Task *running_with_interrupts_disabled; // List provided by HAL on IRQ
Task *running_interrupt_tasks; // Between "interrupt is off" and "wait for interrupt"
Task *interrupted_in_svc32; // Resumed LIFO, to protect SVC stack
Task *user_not_sharable; // Tasks that own some resource on this core
Task *user_sharable; // May be transferred to another core (having flushed cache by ASID)
Tasks that call OS_ThreadOp to sleep, claim a lock, etc. count as usr_tasks.
User tasks can be shared among cores, unless they own a core-specific resource.
loop
WaitForInterrupt
... turn off interrupt from hardware (interrupts are disabled)
InterruptIsOff
... high priority handling of interrupt (interrupts are enabled)
end loop
When an interrupt occurs, the kernel asks the HAL to provide the number of the most important current interrupt.
It will execute, with interrupts disabled, the Interrupt Task associated with that interrupt from after its call to WaitForInterrupt, then pause it and ask for another Interrupt Task when "InterruptIsOff" (or "WaitForInterrupt") is called.
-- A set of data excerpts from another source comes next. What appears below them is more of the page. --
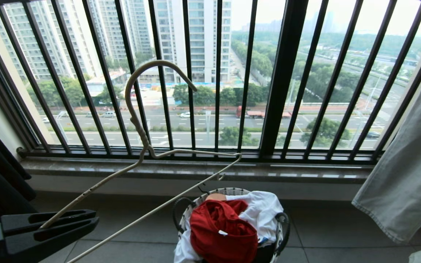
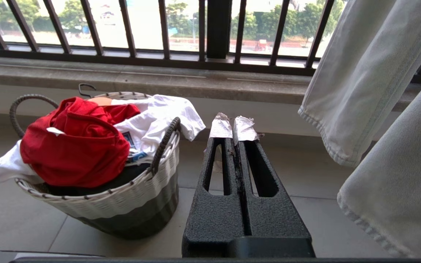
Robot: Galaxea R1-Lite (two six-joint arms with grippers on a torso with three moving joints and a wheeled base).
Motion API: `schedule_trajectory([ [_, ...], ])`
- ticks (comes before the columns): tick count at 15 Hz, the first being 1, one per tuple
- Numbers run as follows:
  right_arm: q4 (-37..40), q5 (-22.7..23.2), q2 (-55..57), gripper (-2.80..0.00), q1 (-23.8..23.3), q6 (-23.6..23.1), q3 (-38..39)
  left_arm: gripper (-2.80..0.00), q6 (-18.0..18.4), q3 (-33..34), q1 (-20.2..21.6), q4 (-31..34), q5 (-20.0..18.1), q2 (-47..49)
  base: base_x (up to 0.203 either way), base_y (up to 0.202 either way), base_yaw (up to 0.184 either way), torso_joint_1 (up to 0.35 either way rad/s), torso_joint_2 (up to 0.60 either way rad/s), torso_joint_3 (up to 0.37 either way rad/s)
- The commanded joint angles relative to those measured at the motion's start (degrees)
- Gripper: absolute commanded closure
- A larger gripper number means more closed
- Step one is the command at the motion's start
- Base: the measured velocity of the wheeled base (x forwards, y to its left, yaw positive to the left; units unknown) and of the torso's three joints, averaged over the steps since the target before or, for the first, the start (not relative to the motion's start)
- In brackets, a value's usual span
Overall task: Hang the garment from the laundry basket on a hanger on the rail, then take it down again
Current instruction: Pick up clothes from the basket
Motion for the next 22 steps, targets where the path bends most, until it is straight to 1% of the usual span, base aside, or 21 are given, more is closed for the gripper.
schedule_trajectory([
  [1,0.0,0.0,0.0,0.00,0.0,0.0,0.0,0.00,0.1,0.1,0.0,0.1,0.1,0.3,0.000,0.000,0.000,0.002,0.00,-0.190],
  [5,0.0,0.0,0.0,0.00,0.0,0.0,0.0,0.00,0.3,0.1,0.0,0.1,0.1,-1.0,0.000,0.000,0.000,0.001,0.01,-0.196],
  [22,0.0,0.0,0.0,0.00,0.0,0.0,0.0,0.00,0.2,0.2,0.0,0.1,0.0,-0.8,0.000,0.000,0.000,0.004,0.00,-0.199],
])
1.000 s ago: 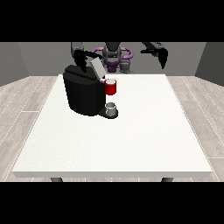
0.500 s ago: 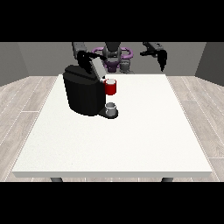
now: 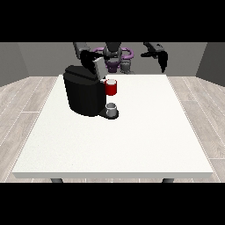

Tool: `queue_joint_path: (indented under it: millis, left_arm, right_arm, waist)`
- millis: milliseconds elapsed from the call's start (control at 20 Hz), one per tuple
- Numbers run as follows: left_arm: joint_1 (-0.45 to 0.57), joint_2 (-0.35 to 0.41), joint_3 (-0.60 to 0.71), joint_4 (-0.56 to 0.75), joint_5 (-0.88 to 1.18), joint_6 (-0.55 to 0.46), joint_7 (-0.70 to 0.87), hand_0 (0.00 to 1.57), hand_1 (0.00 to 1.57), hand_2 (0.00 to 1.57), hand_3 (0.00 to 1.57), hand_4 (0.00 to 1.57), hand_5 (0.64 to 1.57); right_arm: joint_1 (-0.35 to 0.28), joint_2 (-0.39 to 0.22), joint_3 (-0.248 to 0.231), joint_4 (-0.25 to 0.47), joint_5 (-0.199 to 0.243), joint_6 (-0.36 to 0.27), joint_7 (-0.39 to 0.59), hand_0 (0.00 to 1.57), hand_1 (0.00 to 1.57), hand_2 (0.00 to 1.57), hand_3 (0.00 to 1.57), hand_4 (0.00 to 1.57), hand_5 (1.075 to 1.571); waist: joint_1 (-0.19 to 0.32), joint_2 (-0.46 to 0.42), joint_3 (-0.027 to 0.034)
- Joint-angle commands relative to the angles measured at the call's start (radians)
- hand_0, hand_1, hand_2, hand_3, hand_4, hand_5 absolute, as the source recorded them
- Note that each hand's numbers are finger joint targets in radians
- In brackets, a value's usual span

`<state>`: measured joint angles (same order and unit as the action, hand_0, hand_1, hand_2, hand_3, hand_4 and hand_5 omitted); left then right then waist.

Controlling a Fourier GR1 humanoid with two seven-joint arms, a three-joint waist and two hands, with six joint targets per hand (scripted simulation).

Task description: Insert the coffee pod into the coffee machine and close the lid

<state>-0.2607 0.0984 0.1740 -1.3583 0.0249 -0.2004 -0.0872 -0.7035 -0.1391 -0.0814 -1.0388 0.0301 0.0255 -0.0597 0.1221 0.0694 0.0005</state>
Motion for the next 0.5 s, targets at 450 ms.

When the HAL indicates there are no more outstanding interrupts, the kernel will re-enable interrupts again.
This may sound inefficient, but it has certain advantages.
- the HAL could detect the same interrupt more than once, if another interrupt handler takes too long to complete.
- the HAL could disable low priority interrupts in hardware until a higher priority one comes in
- a trivial HAL can simply define a single interrupt and interrupt thread
A TaskSlot encapsulates an Application memory area and contains at least one Task.
In addition to memory, it holds the environment for the program, the open files, sockets, etc., the graphics context, if necessary. [more?]
In multi-core systems, if there is only one Task associated with the TaskSlot, the Application memory is mapped local to the core. Once a second Task is created, the memory will be mapped as shared, so that the Tasks can run in parallel.